Data shown:

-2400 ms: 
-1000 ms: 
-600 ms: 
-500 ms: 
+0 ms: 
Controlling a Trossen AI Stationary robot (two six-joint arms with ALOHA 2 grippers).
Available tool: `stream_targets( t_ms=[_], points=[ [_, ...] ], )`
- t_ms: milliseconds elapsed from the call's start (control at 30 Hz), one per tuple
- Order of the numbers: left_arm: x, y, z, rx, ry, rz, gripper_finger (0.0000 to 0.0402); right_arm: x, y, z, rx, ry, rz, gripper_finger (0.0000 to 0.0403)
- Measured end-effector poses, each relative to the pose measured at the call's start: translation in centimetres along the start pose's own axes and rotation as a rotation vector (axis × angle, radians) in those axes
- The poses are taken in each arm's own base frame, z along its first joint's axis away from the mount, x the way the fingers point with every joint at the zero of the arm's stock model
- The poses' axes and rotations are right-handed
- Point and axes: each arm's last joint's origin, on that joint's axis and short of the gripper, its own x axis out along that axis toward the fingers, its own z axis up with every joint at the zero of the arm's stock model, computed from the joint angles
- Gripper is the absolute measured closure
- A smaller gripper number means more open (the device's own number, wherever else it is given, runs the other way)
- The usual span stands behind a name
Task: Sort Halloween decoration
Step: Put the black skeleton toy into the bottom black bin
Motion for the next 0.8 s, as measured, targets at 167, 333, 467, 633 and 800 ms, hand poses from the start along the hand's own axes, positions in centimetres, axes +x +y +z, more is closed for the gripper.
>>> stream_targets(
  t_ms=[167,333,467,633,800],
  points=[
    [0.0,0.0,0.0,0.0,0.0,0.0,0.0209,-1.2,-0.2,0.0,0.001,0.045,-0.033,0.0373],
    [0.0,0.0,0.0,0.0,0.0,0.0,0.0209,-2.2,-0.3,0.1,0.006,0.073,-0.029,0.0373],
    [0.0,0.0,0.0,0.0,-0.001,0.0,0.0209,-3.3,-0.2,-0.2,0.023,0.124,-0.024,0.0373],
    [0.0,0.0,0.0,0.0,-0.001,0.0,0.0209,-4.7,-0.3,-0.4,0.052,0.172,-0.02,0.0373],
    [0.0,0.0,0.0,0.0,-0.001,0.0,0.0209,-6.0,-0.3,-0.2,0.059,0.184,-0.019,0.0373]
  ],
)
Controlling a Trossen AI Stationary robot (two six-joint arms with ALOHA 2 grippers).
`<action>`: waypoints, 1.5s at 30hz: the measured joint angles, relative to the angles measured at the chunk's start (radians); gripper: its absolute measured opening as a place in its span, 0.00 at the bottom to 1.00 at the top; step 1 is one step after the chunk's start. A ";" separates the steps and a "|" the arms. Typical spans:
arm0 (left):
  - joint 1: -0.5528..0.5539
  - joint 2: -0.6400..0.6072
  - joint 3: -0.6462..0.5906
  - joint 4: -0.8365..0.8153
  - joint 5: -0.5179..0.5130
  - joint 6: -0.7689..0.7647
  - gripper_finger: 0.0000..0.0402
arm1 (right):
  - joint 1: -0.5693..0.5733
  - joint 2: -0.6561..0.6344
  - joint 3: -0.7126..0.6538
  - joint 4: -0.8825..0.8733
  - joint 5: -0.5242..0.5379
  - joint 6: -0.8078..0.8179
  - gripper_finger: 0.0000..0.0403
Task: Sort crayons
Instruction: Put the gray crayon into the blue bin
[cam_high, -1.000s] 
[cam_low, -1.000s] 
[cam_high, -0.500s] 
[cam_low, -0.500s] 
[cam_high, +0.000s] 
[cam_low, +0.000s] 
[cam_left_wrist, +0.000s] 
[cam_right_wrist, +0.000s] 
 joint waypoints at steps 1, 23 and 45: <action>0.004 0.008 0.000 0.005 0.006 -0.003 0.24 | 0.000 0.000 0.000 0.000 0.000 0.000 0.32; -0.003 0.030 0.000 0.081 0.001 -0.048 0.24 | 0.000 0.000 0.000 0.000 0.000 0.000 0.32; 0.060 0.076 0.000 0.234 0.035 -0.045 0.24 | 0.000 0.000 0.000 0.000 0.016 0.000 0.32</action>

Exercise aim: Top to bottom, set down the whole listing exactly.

Exercise response:
-2400 ms: 
-1000 ms: 
-600 ms: 
-500 ms: 
+0 ms: 
Controlling a Trossen AI Stationary robot (two six-joint arms with ALOHA 2 grippers).
Available tool: `stream_targets( t_ms=[_], points=[ [_, ...] ], )`
- t_ms: milliseconds elapsed from the call's start (control at 30 Hz), one per tuple
- Order of the numbers: left_arm: x, y, z, rx, ry, rz, gripper_finger (0.0000 to 0.0402); right_arm: x, y, z, rx, ry, rz, gripper_finger (0.0000 to 0.0403)
- Measured end-effector poses, each relative to the pose measured at the call's start: translation in centimetres along the start pose's own axes and rotation as a rotation vector (axis × angle, radians) in those axes
- The poses are taken in each arm's own base frame, z along its first joint's axis away from the mount, x the way the fingers point with every joint at the zero of the arm's stock model
- The poses' axes and rotations are right-handed
- Point and axes: each arm's last joint's origin, on that joint's axis and short of the gripper, its own x axis out along that axis toward the fingers, its own z axis up with every joint at the zero of the arm's stock model, computed from the joint angles
- Gripper is the absolute measured closure
- A smaller gripper number means more open (the device's own number, wherever else it is given, runs the other way)
- The usual span stands behind a name
Task: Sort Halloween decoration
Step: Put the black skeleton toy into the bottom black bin
Motion for the next 0.8 s, as measured, targets at 167, 333, 467, 633 and 800 ms, hand poses from the start along the hand's own axes, positions in centimetres, axes +x +y +z, more is closed for the gripper.
>>> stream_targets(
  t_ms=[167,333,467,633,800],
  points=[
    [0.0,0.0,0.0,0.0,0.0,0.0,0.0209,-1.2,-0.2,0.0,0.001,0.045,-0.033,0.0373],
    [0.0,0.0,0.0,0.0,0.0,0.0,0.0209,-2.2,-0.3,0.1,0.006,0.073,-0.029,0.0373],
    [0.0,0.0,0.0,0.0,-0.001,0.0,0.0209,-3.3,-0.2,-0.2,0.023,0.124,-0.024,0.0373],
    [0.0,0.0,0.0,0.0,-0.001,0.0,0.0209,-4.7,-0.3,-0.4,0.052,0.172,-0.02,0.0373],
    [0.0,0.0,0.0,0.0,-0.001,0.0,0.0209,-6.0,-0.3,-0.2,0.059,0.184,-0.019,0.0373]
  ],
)
Controlling a Trossen AI Stationary robot (two six-joint arms with ALOHA 2 grippers).
`<action>`: waypoints, 1.5s at 30hz: the measured joint angles, relative to the angles measured at the chunk's start (radians); gripper: its absolute measured opening as a place in its span, 0.00 at the bottom to 1.00 at the top; step 1 is one step after the chunk's start. A ";" separates the steps and a "|" the arms. Typical spans:
arm0 (left):
  - joint 1: -0.5528..0.5539
  - joint 2: -0.6400..0.6072
  - joint 3: -0.6462..0.5906
  - joint 4: -0.8365..0.8153
  - joint 5: -0.5179..0.5130
  - joint 6: -0.7689..0.7647
  - gripper_finger: 0.0000..0.0402
arm1 (right):
  - joint 1: -0.5693..0.5733
  - joint 2: -0.6561..0.6344
  - joint 3: -0.7126..0.6538
  - joint 4: -0.8825..0.8733
  - joint 5: -0.5242..0.5379
  - joint 6: -0.8078..0.8179
  - gripper_finger: 0.0000..0.0403
Task: Sort crayons
Instruction: Put the gray crayon into the blue bin
[cam_high, -1.000s] 
[cam_low, -1.000s] 
[cam_high, -0.500s] 
[cam_low, -0.500s] 
[cam_high, +0.000s] 
[cam_low, +0.000s] 
[cam_left_wrist, +0.000s] 
[cam_right_wrist, +0.000s] 
 joint waypoints at steps 1, 23 and 45: <action>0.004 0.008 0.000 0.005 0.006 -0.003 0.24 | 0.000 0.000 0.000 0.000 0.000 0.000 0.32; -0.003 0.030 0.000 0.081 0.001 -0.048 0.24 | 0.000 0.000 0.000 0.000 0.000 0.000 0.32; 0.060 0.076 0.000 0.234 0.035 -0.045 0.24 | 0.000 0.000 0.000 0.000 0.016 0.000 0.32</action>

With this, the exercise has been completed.